Maud leaned forward again. She took Gwen’s hand once more and pressed it. “Dearest Gwennie, I know it’s sad, and I’m sad too. Now listen, that wasn’t the only thing I had to tell you. I had good news, too, and I saved that for last because I knew it would cheer you. Don’t cry. You don’t want Freddie and Steenie to see you. Take a deep breath—that’s it.
Now:
Monty says, and he has it on the very best authority, you understand, that this is almost over. The war! The whole wretched thing! Truly, Gwennie—another few months at most, Monty says. The generals are convinced, even those dreadful pessimists at the War Office. By Christmas, Gwennie—think—it could all be over.” She had invented this rigmarole on the spur of the moment, for Stern had given her no such assurance, and the last time the matter was discussed, his predictions had been gloomy. Maud, in that moment, cared for none of that; the words tumbled out. She had her reward when she saw hope flicker in Gwen’s eyes.

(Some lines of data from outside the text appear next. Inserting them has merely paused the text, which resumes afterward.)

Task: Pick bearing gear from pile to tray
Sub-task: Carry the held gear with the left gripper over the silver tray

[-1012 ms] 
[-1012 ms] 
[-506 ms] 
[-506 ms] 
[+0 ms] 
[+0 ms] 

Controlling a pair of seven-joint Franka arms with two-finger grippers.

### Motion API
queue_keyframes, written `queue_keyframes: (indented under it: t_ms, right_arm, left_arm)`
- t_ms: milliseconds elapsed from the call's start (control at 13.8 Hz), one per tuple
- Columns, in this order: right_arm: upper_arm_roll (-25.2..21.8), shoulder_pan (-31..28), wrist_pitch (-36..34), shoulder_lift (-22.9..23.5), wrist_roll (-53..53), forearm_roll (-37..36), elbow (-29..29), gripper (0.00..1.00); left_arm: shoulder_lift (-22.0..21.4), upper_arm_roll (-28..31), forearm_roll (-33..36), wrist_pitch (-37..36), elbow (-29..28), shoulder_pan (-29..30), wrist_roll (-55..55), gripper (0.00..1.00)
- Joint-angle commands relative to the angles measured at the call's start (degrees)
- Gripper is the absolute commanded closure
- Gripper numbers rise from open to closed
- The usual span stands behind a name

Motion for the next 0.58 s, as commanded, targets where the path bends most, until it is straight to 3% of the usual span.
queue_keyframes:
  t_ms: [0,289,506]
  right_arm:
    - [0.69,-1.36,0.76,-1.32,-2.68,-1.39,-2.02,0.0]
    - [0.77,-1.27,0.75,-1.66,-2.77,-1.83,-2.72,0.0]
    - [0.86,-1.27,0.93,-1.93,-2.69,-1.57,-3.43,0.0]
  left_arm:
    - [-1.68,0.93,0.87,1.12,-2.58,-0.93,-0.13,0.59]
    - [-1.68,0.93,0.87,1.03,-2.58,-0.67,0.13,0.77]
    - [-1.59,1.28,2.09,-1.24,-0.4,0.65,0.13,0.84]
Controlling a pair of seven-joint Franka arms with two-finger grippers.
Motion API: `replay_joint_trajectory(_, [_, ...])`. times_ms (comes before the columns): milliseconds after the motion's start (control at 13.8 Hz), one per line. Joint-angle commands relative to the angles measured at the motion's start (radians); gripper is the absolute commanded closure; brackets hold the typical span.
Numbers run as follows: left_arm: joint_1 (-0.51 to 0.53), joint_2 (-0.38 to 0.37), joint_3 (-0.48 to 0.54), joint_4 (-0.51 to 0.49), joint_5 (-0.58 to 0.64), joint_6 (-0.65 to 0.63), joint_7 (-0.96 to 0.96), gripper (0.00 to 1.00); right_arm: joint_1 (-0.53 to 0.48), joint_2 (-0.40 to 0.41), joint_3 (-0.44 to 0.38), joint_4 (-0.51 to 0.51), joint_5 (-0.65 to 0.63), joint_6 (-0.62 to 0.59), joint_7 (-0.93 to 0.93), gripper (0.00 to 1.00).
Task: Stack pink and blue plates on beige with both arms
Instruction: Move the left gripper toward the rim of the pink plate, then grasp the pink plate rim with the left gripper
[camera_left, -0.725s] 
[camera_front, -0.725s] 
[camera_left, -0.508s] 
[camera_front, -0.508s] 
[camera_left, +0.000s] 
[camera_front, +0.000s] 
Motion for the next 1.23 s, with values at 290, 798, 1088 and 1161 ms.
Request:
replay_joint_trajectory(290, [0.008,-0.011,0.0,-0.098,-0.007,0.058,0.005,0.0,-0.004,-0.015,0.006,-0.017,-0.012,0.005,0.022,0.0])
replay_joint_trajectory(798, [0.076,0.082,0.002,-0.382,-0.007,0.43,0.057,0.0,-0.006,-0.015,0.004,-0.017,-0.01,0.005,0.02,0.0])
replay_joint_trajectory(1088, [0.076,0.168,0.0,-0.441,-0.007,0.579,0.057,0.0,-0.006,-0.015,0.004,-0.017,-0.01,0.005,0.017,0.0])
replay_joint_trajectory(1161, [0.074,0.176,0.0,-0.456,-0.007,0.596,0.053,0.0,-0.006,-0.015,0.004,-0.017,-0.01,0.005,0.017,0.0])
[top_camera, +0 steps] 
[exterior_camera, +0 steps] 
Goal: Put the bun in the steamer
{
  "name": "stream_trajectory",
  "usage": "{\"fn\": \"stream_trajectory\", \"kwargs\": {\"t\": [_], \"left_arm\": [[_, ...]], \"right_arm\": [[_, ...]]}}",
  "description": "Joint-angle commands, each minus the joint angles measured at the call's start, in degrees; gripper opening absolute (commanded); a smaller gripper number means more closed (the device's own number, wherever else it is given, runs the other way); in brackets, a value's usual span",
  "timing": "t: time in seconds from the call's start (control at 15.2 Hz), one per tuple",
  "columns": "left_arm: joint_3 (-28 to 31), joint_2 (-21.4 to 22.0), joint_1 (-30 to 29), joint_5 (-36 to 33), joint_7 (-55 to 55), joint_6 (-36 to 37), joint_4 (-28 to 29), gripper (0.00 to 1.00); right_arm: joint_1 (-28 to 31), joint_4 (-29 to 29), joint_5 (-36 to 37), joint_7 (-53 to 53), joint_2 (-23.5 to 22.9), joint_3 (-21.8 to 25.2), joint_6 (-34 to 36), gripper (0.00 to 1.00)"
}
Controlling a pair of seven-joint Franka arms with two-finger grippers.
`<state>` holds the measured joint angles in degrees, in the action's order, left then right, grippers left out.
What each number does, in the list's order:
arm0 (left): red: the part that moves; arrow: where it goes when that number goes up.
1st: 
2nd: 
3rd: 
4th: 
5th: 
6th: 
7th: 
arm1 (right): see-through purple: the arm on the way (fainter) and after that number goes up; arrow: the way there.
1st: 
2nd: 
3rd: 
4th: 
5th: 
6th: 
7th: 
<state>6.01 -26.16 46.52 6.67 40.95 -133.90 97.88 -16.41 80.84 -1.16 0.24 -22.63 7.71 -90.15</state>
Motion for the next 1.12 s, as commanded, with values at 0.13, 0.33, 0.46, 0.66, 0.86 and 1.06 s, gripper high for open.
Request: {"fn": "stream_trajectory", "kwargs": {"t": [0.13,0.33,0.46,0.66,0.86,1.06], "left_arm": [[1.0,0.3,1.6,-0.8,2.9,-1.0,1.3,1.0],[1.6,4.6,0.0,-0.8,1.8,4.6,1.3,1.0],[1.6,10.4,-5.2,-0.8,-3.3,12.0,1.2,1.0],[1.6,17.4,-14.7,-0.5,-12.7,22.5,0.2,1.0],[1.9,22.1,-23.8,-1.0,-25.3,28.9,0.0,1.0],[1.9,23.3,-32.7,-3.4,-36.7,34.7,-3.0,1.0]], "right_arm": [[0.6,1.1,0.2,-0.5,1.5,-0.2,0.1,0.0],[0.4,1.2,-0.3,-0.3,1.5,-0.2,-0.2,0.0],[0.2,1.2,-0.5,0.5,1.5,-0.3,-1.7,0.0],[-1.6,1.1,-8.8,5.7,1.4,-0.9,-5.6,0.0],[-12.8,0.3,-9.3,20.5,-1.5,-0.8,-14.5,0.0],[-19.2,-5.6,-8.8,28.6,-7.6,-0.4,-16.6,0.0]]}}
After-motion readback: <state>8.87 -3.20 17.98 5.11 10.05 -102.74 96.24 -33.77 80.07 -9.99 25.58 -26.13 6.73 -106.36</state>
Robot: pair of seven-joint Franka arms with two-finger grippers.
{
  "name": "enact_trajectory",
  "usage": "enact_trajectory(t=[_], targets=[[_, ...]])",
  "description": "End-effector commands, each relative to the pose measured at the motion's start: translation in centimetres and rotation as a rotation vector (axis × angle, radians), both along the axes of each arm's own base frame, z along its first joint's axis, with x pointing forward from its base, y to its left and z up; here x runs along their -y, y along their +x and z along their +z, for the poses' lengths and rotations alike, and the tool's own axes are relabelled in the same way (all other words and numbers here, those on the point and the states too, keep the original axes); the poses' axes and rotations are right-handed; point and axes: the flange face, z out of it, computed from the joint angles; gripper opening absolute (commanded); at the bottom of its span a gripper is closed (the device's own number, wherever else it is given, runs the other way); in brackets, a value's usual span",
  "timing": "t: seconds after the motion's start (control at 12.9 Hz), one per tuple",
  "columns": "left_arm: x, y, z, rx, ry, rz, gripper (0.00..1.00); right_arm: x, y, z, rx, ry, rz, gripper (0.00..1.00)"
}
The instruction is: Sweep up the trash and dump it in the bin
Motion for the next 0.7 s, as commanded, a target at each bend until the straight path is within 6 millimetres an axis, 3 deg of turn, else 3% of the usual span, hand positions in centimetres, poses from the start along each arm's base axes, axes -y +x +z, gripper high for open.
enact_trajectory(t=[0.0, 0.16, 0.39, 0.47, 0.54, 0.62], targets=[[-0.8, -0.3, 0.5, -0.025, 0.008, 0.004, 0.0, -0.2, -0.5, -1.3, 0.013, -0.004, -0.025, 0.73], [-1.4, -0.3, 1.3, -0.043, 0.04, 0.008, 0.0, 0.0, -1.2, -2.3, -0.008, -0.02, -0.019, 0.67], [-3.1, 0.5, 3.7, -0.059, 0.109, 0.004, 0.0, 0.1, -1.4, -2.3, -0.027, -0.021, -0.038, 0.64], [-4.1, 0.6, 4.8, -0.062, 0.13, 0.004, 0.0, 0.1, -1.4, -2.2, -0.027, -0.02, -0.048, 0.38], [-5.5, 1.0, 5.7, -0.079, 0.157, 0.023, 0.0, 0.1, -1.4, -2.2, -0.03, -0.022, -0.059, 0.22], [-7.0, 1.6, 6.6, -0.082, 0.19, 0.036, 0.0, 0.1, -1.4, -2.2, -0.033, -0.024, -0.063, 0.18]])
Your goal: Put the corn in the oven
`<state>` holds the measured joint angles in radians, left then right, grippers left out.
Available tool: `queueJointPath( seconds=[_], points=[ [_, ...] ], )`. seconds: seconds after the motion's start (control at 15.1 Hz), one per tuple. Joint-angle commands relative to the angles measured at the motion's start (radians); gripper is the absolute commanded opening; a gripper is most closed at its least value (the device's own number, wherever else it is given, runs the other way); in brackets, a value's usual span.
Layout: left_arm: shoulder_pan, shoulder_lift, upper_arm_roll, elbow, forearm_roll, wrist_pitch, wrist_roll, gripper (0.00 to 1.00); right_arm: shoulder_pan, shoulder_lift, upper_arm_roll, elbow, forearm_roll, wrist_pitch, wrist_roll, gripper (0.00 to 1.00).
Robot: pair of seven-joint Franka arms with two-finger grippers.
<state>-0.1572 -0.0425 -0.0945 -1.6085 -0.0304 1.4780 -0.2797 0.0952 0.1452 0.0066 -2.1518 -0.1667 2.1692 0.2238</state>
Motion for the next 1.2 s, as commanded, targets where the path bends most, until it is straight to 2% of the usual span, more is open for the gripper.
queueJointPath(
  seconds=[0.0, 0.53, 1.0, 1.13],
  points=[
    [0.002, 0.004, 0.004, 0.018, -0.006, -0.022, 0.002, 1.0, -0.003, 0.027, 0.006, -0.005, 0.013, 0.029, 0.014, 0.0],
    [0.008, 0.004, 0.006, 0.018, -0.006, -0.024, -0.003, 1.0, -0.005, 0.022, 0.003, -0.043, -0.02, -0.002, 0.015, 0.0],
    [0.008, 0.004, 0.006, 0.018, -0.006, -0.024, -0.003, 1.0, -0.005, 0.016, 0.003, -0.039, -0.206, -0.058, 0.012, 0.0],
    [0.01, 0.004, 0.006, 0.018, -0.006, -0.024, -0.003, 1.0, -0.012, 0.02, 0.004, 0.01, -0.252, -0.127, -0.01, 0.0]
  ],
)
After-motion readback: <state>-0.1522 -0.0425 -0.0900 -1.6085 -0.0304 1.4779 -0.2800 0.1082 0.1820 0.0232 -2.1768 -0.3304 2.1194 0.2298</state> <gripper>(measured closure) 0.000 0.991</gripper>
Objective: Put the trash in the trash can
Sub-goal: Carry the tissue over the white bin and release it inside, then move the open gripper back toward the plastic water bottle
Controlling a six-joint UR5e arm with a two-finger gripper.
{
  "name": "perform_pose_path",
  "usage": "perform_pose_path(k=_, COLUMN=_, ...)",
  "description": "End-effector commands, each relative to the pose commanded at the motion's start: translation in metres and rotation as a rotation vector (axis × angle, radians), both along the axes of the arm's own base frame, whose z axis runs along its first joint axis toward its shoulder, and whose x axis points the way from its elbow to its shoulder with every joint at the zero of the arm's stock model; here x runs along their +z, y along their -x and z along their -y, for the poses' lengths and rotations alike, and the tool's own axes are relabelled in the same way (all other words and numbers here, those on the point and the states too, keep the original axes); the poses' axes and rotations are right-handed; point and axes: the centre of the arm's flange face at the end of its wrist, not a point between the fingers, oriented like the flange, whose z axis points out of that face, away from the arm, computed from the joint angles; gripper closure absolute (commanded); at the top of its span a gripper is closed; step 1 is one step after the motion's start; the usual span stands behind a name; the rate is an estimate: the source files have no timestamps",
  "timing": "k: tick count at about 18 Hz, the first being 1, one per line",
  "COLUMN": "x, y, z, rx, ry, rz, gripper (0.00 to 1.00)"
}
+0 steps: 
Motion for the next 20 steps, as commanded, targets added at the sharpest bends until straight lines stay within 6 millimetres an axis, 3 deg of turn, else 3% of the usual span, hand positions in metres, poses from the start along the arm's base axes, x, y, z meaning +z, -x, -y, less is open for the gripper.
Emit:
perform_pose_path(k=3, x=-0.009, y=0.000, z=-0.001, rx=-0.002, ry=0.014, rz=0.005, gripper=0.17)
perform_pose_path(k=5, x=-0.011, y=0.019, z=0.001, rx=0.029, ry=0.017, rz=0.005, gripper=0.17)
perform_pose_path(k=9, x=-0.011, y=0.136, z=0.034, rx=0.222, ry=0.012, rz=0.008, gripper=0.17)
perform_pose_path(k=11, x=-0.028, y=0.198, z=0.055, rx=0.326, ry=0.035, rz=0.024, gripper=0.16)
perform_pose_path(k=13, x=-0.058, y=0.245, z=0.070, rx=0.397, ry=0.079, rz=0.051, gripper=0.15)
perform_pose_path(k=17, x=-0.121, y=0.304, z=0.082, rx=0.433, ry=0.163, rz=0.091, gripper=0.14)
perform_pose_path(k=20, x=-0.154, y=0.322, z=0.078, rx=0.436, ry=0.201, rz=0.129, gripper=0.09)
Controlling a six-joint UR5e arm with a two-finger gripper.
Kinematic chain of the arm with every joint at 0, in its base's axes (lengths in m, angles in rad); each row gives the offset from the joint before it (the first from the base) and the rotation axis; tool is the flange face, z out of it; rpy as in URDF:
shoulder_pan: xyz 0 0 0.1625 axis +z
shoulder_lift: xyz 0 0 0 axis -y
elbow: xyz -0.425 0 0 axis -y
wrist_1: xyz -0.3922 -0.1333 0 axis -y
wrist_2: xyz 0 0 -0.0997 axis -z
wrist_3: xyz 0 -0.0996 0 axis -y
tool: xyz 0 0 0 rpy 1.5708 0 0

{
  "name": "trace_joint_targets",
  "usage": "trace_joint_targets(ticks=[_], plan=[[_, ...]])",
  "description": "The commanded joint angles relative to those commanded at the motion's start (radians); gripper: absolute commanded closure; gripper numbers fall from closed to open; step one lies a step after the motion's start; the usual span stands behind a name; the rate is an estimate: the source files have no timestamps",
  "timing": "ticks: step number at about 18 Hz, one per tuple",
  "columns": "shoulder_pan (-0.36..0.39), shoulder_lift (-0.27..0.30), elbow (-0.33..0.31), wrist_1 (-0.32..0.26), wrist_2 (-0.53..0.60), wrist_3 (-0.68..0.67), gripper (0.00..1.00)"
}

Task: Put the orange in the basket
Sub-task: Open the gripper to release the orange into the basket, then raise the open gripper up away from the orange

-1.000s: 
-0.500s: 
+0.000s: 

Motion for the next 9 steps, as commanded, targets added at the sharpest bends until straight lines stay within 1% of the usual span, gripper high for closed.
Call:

“Oh, Maud, are you sure? Is Monty sure?”

“Darling, I promise you. He’s at the War Office now, and he said he’d look in on the way back. Ask him yourself then. Since he went into munitions he hears everything—and anyway, he and that horrid Lloyd George are like
that.
” Maud held up two fingers, crossed. “Think, Gwen! By Christmas, Boy and Acland could be home. We could all go down to Winterscombe. We could have a family party, just as we always used to do. We can see in the New Year together. We can be reunited; we can drink to 1917, and peace at last …”

“Death to the Kaiser?” Gwen put in, and managed a wan smile, for this currently was Maud’s favorite toast.

“Death to the Kaiser, absolutely,” Maud replied with spirit.

“I always thought him the most vulgar little man.”

Death to the Kaiser,
Constance heard from across Maud’s splendid drawing room, above the languid monotone of Conrad Vickers, who had taken up a position of worship at her side.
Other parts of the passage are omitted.